Assignment => Somewhere below is a line with "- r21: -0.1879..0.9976" and, later, a line with "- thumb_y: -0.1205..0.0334"; repeat those two lines and all the lines between them, exactly as they are.

Data shown =>
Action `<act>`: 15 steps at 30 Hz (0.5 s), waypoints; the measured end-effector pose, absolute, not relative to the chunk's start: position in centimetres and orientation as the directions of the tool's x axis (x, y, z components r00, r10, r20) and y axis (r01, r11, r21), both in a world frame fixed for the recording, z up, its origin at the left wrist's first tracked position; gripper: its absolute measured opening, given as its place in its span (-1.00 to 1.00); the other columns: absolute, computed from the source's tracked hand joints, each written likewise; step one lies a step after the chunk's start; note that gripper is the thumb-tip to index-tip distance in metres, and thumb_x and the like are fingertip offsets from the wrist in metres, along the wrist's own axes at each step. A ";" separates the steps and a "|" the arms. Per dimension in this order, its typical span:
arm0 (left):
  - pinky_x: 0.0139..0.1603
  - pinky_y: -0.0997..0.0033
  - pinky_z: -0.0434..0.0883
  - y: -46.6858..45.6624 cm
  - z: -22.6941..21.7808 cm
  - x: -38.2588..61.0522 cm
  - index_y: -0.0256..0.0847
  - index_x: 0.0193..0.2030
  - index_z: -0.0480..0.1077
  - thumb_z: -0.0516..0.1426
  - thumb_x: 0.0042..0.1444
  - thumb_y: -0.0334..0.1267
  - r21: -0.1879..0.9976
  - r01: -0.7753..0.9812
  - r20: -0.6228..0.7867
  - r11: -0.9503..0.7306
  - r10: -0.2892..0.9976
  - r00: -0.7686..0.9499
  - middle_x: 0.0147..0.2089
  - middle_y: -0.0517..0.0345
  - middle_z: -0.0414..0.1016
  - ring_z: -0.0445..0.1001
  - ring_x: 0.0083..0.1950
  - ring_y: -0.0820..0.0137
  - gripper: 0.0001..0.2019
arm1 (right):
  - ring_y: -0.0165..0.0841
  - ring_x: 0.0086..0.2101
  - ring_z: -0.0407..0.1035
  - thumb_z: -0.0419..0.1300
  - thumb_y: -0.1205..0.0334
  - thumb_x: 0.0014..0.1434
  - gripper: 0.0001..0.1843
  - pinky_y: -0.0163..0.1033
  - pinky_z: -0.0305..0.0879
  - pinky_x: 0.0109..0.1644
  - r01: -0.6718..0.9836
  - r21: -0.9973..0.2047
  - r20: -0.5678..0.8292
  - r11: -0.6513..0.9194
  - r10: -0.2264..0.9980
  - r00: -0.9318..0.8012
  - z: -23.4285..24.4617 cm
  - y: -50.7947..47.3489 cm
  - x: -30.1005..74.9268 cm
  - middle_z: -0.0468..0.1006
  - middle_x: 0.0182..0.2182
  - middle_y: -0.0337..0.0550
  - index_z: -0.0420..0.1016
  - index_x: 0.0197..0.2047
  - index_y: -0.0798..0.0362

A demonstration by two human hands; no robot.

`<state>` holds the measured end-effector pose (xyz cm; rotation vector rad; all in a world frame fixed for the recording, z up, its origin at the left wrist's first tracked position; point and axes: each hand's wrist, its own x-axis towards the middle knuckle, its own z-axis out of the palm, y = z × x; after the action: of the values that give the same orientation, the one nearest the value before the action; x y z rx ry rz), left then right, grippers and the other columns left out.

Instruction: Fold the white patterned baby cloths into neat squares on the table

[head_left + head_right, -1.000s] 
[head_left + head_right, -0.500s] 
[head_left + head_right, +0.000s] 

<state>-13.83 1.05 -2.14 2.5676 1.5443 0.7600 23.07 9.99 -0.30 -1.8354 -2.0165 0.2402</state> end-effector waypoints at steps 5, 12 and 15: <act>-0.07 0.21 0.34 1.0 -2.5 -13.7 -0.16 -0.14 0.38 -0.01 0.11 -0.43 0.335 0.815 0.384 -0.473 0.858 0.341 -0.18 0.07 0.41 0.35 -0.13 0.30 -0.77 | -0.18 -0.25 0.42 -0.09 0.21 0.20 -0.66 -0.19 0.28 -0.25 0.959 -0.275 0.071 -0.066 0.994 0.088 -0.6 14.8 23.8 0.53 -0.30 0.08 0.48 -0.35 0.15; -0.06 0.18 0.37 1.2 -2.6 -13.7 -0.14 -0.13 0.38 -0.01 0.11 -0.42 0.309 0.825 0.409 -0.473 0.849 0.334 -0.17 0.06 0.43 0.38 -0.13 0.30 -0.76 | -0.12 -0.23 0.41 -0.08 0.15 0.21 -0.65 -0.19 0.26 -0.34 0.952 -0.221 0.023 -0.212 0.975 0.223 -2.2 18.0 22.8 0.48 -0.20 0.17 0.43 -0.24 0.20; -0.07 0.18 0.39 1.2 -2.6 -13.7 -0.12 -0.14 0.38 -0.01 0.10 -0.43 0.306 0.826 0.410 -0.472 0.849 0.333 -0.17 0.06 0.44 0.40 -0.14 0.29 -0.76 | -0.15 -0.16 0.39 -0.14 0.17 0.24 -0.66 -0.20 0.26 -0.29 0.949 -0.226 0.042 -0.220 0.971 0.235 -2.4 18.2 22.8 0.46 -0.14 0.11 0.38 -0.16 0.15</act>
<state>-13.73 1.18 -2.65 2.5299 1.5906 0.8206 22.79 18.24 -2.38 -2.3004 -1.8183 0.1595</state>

Result of this exercise =>
  - r21: -0.1879..0.9976
  - r01: -0.7753..0.9812
  - r20: -0.6228..0.7867
  - r11: -0.9503..0.7306
  - r10: -0.2892..0.9976
  - r00: -0.7686..0.9499
  - middle_x: 0.0147..0.2089
  - middle_y: -0.0517..0.0345
  - middle_z: -0.0414..0.1016
  - ring_z: -0.0445..0.1001
  - ring_x: 0.0083..0.1950
  - ring_y: -0.0820..0.0137
  - gripper: 0.0001..0.2019
arm1 (right):
  - ring_y: -0.0165..0.0841
  - ring_x: 0.0086..0.2101
  - ring_z: -0.0407..0.1035
  - thumb_z: -0.0419..0.1300
  - thumb_y: -0.1205..0.0334

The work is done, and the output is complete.